# [EXERCISE OBJECTIVE]
Identify and copy all lines of the material where the string "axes" is found.

---+---

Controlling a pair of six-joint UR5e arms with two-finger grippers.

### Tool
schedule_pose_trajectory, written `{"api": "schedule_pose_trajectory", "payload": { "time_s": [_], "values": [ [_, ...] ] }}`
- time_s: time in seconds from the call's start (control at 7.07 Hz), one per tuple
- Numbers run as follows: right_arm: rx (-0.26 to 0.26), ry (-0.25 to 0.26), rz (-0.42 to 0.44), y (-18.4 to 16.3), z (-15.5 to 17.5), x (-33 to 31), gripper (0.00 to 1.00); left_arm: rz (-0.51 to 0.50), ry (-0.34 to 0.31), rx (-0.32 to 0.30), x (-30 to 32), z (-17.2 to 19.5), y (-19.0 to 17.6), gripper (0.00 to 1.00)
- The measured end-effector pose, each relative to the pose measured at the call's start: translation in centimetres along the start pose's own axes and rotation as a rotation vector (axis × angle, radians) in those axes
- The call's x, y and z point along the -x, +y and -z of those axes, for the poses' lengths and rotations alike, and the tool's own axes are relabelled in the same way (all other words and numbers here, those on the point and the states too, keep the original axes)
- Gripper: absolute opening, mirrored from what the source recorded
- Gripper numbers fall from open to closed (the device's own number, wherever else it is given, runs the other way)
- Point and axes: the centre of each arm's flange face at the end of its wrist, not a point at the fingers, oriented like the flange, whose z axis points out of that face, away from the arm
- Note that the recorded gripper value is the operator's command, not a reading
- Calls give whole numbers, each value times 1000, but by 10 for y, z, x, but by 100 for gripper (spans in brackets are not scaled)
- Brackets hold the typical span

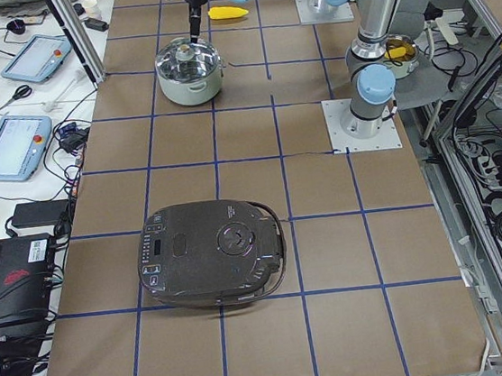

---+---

# [TASK RESPONSE]
- The measured end-effector pose, each relative to the pose measured at the call's start: translation in centimetres along the start pose's own axes and rotation as a rotation vector (axis × angle, radians) in those axes
- The call's x, y and z point along the -x, +y and -z of those axes, for the poses' lengths and rotations alike, and the tool's own axes are relabelled in the same way (all other words and numbers here, those on the point and the states too, keep the original axes)
- Point and axes: the centre of each arm's flange face at the end of its wrist, not a point at the fingers, oriented like the flange, whose z axis points out of that face, away from the arm

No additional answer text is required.